How to remove unreferenced blobs from my Git repository
I have a GitHub repository that had two branches - master and release.
The release branch contained binary distribution files that were contributing to a very large repository size (more than 250 MB), so I decided to clean things up.
First I deleted the remote release branch, via git push origin :release
.
Then I deleted the local release branch. First I tried git branch -d release
, but Git said "error: The branch 'release' is not an ancestor of your current HEAD." which is true, so then I did git branch -D release
to force it to be deleted.
But my repository size, both locally and on GitHub, was still huge. So then I ran through the usual list of Git commands, like git gc --prune=today --aggressive
, without any luck.
By following Charles Bailey's instructions at SO 1029969 I was able to get a list of SHA-1 hashes for the biggest blobs. I then used the script from SO 460331 to find the blobs...and the five biggest don't exist, though smaller blobs are found, so I know the script is working.
I think these blogs are the binaries from the release branch, and they somehow got left around after the delete of that branch. What's the right way to get rid of them?

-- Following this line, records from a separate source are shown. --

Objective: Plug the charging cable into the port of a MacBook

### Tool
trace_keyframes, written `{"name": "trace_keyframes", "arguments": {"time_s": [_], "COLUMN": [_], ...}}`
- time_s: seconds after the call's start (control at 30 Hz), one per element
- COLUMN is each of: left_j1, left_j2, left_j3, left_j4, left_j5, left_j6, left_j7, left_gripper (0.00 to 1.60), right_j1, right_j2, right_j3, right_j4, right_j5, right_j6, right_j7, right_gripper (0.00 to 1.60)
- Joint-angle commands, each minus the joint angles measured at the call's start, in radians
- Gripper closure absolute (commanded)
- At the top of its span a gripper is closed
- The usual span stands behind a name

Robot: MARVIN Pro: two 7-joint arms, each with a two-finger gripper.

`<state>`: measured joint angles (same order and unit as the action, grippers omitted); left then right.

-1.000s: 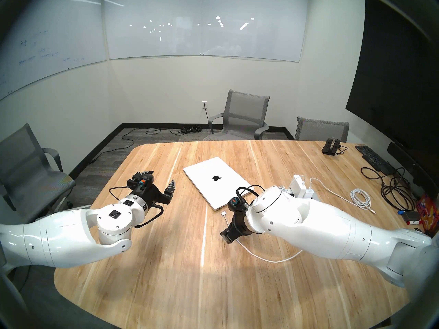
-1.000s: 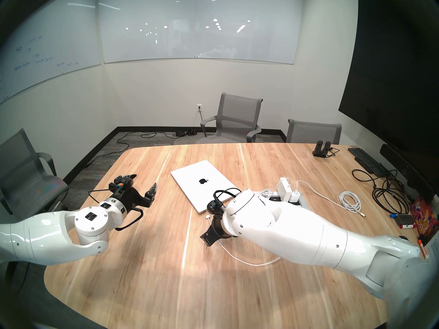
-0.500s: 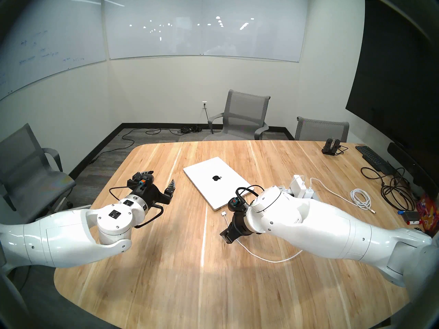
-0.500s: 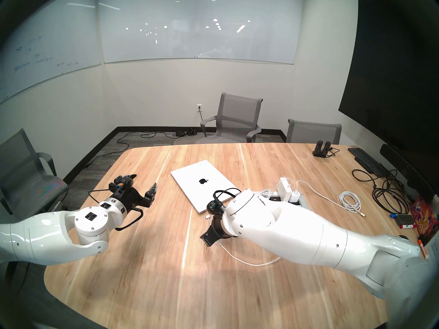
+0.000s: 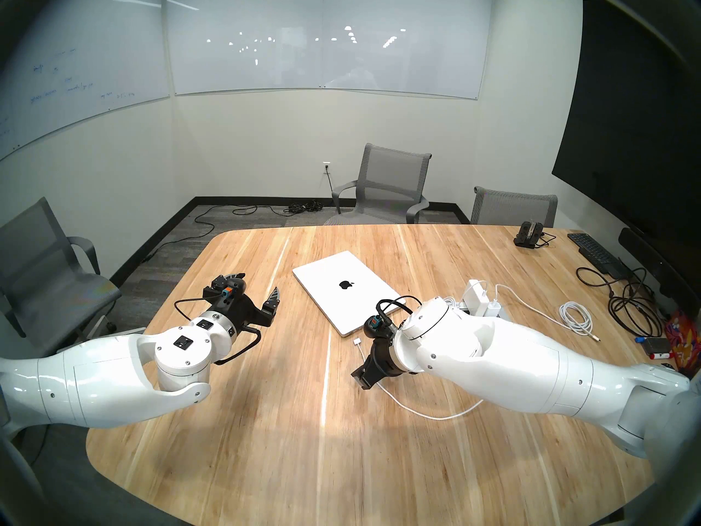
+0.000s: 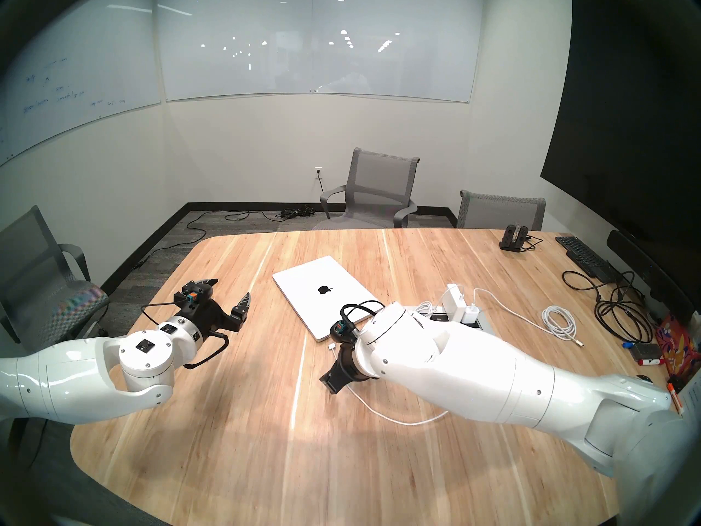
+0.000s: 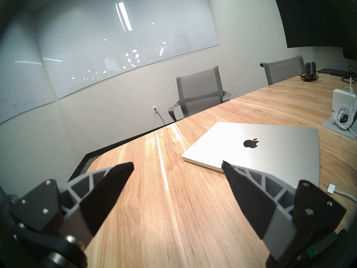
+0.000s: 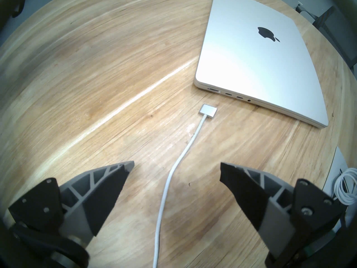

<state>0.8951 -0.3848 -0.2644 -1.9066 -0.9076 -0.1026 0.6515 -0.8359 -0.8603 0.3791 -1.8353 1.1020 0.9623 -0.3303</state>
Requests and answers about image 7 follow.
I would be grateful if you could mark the large black wall screen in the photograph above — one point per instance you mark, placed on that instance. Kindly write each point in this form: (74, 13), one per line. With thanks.
(315, 19)

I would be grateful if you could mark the wide blank glass whiteboard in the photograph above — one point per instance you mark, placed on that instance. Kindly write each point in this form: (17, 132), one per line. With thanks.
(111, 47)

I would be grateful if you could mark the grey tabletop power outlet plate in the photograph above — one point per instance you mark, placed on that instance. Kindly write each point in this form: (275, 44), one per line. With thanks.
(330, 124)

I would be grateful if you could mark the white square power adapter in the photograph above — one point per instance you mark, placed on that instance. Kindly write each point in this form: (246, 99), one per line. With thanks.
(341, 98)

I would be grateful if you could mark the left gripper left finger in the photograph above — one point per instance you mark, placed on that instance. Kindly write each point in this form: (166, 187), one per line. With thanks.
(92, 203)

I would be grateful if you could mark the glass whiteboard with blue writing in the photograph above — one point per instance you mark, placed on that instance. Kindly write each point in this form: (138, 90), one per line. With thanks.
(22, 74)

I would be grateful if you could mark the black controller charging dock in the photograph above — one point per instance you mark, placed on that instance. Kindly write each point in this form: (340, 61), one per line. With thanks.
(309, 70)

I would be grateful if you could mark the black keyboard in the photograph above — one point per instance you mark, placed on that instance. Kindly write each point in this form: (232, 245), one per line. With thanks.
(334, 72)

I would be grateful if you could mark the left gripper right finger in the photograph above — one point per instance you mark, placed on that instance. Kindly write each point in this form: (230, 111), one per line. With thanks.
(251, 203)

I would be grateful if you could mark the silver closed MacBook laptop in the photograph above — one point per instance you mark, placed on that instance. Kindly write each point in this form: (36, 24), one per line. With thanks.
(279, 155)

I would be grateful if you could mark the grey mesh office chair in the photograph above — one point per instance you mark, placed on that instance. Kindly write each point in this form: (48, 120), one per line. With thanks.
(284, 69)
(199, 86)

I present to you this useful command, "git-gc-all", guaranteed to remove all your Git garbage until they might come up extra configuration variables:
git -c gc.reflogExpire=0 -c gc.reflogExpireUnreachable=0 -c gc.rerereresolved=0 -c gc.rerereunresolved=0 -c gc.pruneExpire=now gc
You might also need to run something like these first:
git remote rm origin
rm -rf .git/refs/original/ .git/refs/remotes/ .git/*_HEAD .git/logs/
git for-each-ref --format="%(refname)" refs/original/ | xargs -n1 --no-run-if-empty git update-ref -d
You might also need to remove some tags[1]:
git tag | xargs git tag -d
I put all this in a script: git-gc-all-ferocious.
[1]. Credit: Zitrax' comment
You can (as detailed in this answer) permanently remove everything that is referenced only in the reflog.
NOTE: This will remove many objects you might want to keep: Stashes; Old history not in any current branches; etc. Read the documentation to be sure this is what you want.
To expire the reflog, and then prune all objects not in branches:
git reflog expire --expire-unreachable=now --all
git gc --prune=now
git reflog expire --expire-unreachable=now --all
removes all references of unreachable commits in reflog
.
git gc --prune=now
removes the commits themselves.
Attention: Only using git gc --prune=now
will not work since those commits are still referenced in the reflog. Therefore, clearing the reflog is mandatory. Also note that if you use rerere
it has additional references not cleared by these commands. See git help rerere
for more details. In addition, any commits referenced by local or remote branches or tags will not be removed because those are considered as valuable data by git.